About this exercise
Only the lines below, from the one with "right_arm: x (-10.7" through the one with "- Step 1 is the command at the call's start", are to be written out, exactly.

Items listed in a dataset:
■ ■ ■ ■ ■
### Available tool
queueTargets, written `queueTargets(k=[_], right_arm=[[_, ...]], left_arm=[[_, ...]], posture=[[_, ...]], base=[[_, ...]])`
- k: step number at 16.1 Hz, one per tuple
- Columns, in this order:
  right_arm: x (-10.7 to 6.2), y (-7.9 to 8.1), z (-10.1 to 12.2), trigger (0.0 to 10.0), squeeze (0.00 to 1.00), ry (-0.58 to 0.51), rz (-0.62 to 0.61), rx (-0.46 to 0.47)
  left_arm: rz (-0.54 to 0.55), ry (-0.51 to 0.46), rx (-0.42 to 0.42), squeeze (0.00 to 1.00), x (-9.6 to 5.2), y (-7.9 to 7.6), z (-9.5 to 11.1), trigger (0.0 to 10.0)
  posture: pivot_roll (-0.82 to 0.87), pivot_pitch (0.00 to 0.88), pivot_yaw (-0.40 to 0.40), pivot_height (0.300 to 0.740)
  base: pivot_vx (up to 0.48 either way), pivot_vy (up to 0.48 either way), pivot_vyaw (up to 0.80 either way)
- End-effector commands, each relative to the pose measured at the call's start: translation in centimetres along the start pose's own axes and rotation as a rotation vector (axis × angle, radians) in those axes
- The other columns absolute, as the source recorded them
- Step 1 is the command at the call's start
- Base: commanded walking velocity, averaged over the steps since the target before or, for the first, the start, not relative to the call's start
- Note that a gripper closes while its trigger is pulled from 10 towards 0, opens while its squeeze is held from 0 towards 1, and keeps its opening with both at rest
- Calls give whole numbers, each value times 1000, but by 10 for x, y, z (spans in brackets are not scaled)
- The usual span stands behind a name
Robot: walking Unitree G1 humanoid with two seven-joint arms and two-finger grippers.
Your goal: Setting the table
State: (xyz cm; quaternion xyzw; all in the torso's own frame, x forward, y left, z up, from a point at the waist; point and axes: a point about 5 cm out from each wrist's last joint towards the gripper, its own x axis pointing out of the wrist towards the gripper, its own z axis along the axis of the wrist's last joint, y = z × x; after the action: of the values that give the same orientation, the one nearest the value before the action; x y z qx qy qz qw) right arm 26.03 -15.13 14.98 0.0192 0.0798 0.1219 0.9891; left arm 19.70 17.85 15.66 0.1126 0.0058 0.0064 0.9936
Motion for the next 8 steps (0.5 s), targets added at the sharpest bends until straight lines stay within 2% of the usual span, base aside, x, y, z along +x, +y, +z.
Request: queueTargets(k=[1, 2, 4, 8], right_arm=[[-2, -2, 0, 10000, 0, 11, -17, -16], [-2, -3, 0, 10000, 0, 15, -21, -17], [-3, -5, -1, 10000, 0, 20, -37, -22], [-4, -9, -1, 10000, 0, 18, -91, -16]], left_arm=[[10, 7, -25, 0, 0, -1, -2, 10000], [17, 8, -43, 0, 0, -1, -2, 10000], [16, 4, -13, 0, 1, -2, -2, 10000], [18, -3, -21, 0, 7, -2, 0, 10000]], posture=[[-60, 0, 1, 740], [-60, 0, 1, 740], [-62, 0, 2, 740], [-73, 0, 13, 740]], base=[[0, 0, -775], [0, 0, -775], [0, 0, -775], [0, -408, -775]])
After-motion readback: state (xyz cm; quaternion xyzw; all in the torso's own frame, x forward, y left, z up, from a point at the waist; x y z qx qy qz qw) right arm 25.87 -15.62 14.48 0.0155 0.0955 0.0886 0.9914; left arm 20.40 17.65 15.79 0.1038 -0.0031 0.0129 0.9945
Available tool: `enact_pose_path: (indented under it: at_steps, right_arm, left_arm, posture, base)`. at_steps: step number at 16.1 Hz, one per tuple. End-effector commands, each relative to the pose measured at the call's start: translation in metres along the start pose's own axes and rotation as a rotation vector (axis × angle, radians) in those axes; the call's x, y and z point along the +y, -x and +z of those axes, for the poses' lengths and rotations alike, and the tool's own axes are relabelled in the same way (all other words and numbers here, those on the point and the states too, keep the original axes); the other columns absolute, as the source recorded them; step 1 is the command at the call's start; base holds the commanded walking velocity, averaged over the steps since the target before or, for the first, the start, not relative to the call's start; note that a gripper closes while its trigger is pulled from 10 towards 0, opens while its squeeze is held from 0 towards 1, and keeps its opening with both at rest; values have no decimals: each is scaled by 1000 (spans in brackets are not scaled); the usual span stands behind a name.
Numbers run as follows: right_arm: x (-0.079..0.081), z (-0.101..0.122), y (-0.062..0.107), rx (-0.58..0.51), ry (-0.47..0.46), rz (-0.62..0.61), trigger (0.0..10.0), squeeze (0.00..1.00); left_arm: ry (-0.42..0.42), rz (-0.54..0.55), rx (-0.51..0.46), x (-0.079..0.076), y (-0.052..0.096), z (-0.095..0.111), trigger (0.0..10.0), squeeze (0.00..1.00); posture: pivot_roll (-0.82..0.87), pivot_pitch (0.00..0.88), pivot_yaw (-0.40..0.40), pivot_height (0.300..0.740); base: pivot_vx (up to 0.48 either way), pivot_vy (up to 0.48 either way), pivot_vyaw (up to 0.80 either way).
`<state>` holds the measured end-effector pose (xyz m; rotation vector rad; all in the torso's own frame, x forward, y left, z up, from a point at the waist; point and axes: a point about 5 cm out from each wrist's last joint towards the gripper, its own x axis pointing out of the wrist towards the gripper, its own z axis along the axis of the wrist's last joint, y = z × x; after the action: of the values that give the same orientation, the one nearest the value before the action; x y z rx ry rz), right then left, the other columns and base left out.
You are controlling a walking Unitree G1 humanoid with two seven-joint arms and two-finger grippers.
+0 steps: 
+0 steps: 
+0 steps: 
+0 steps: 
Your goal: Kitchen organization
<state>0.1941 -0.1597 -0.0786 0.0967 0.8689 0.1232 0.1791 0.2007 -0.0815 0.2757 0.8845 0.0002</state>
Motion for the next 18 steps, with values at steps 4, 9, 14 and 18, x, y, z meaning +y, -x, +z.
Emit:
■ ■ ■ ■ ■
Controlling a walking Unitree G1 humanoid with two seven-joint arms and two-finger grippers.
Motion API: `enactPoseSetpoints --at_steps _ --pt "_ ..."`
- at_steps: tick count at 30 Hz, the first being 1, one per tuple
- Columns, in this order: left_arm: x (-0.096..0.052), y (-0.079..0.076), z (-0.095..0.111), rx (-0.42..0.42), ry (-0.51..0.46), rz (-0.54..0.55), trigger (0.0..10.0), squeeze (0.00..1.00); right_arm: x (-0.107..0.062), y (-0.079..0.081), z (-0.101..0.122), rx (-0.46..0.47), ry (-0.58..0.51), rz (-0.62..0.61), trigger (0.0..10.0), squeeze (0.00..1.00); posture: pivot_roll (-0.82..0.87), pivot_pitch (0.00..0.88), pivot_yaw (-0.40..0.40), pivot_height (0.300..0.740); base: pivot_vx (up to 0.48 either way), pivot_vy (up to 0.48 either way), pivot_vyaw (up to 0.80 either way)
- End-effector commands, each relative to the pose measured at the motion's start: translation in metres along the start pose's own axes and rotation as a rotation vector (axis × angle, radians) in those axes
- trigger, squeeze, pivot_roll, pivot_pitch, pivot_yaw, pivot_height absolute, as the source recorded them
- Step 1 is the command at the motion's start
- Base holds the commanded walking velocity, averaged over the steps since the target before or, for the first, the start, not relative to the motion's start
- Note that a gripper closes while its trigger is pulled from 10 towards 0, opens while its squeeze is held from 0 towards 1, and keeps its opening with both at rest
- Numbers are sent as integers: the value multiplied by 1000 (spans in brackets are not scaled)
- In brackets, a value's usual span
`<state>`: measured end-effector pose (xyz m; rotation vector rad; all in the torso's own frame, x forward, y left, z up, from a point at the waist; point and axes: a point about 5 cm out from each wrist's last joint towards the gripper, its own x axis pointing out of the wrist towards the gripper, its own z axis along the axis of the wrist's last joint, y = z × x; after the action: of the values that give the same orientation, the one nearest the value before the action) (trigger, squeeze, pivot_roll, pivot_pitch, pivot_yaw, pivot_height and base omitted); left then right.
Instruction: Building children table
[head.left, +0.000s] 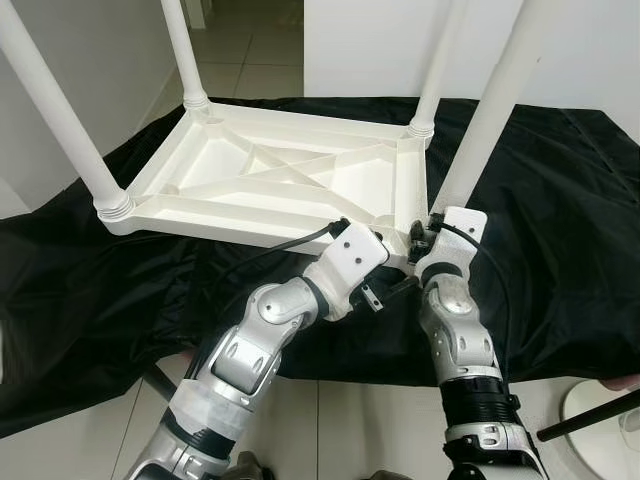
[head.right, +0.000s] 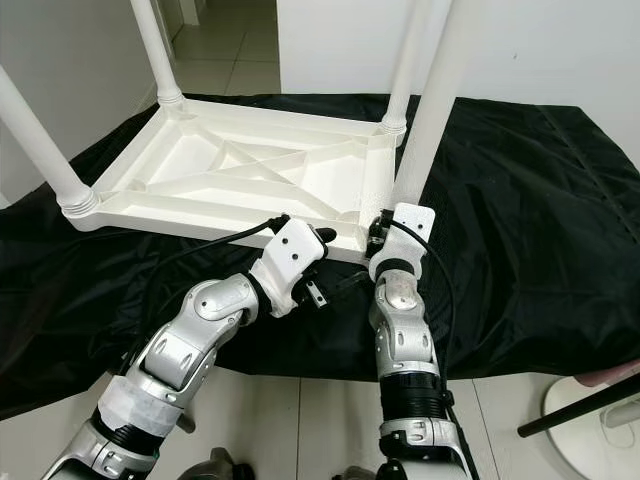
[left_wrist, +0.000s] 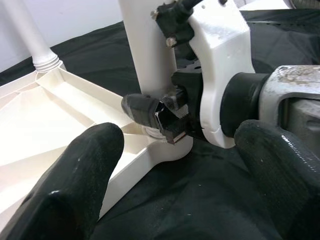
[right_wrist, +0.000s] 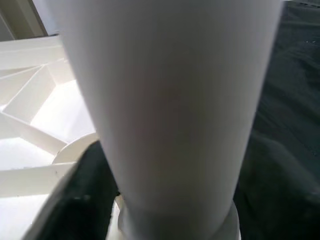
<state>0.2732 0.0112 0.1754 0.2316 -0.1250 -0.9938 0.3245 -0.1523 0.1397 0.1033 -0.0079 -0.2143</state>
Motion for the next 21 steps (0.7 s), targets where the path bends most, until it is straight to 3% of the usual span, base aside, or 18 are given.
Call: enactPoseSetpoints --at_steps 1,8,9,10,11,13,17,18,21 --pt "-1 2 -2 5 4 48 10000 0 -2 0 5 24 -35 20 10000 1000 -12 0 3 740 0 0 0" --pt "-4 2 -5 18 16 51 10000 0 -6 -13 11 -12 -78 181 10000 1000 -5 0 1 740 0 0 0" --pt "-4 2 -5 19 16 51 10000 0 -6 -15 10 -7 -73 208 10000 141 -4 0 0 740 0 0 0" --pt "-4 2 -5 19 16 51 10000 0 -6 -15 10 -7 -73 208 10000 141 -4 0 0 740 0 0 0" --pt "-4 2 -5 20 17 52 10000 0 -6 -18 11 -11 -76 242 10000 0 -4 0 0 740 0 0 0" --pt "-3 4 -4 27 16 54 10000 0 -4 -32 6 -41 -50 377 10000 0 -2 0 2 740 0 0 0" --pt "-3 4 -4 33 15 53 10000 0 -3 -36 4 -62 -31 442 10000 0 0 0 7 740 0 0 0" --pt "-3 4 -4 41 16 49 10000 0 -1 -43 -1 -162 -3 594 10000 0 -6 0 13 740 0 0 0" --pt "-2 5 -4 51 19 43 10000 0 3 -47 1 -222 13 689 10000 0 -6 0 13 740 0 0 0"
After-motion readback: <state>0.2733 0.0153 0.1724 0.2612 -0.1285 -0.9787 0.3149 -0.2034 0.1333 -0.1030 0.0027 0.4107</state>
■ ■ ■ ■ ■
Solution to the problem
  right_arm: x (-10.7 to 6.2), y (-7.9 to 8.1), z (-10.1 to 12.2), trigger (0.0 to 10.0), squeeze (0.00 to 1.00), ry (-0.58 to 0.51), rz (-0.62 to 0.61), rx (-0.46 to 0.47)
  left_arm: rz (-0.54 to 0.55), ry (-0.51 to 0.46), rx (-0.42 to 0.42), squeeze (0.00 to 1.00), x (-9.6 to 5.2), y (-7.9 to 7.6), z (-9.5 to 11.1), trigger (0.0 to 10.0)
  posture: pivot_roll (-0.82 to 0.87), pivot_pitch (0.00 to 0.88), pivot_yaw (-0.40 to 0.40), pivot_height (0.300 to 0.740)
  base: pivot_vx (up to 0.48 either way), pivot_vy (up to 0.48 either way), pivot_vyaw (up to 0.80 either way)
- End-effector commands, each relative to the pose measured at the call's start: translation in centimetres along the start pose's own axes and rotation as a rotation vector (axis × angle, radians) in those axes
- The other columns absolute, as the source recorded them
- Step 1 is the command at the call's start

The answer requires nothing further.